# Goal of the exercise
Show each line of the entries below in which the word "camera" appears.

# Dataset extract

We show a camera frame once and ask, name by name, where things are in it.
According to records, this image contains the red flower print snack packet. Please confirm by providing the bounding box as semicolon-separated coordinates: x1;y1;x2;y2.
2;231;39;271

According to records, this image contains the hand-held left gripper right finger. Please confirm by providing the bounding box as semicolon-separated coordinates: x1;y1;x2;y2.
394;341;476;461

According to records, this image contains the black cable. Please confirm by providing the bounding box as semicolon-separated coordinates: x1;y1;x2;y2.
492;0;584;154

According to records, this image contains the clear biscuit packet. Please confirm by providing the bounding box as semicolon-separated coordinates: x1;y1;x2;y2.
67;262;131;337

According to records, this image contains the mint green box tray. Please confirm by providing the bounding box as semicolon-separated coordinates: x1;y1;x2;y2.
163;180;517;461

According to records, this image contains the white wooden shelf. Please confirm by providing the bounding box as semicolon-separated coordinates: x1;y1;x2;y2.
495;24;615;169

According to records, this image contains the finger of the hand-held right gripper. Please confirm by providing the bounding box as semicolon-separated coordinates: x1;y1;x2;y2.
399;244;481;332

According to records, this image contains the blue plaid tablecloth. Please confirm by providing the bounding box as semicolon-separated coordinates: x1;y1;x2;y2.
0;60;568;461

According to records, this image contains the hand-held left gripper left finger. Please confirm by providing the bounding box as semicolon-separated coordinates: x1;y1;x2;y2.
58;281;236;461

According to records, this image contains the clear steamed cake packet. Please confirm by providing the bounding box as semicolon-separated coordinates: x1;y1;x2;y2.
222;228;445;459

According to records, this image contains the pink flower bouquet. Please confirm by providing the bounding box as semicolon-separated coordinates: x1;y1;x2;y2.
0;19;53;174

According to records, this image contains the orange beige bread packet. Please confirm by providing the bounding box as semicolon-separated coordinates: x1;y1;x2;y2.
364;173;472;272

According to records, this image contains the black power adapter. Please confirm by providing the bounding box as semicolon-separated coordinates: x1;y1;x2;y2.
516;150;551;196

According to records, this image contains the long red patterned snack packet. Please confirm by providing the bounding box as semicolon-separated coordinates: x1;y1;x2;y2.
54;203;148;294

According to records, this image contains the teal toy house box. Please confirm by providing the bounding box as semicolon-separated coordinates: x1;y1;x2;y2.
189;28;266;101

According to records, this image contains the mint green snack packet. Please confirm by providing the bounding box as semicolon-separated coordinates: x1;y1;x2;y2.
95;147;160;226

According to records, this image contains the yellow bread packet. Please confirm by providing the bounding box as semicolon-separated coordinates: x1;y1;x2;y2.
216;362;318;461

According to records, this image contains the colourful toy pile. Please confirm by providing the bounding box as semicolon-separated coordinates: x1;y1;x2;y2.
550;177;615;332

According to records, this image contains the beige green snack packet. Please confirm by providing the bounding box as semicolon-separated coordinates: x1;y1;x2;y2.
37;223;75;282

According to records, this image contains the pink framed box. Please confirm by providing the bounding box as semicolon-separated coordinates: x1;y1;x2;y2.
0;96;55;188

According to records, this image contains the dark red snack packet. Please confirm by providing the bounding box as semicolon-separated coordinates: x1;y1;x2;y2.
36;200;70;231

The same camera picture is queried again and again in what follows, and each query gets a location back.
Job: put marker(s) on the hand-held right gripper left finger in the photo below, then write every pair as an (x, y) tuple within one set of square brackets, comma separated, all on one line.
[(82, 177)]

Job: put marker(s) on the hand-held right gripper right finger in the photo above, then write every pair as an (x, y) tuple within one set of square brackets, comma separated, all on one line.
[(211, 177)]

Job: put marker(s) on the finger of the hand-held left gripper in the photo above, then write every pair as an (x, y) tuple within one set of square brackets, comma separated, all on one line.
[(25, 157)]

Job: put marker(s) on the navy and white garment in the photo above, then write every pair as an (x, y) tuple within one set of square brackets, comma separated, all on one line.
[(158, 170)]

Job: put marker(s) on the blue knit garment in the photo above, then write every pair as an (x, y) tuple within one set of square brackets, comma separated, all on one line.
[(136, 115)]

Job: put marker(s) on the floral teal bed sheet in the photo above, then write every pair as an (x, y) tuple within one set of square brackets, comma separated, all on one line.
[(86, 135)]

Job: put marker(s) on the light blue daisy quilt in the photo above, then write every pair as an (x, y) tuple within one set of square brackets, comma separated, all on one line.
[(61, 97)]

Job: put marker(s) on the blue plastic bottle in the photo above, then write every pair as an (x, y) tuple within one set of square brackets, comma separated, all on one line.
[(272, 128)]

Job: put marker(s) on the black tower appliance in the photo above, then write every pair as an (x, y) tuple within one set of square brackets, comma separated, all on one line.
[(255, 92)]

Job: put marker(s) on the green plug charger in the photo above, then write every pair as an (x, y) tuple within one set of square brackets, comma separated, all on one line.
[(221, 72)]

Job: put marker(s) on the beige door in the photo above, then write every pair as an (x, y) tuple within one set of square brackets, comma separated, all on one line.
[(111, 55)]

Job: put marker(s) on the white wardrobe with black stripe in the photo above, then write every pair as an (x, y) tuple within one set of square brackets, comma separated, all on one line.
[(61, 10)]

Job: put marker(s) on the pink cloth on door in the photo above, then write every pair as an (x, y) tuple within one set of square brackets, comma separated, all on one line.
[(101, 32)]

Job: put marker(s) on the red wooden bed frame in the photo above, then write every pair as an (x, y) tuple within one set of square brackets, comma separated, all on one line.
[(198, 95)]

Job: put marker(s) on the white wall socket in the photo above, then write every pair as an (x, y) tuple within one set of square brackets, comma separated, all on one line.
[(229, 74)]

# Result for this exercise
We show a camera frame once and ask, name by name, where things are in it.
The same camera picture is queried again and again in what follows, and each query gets a location back.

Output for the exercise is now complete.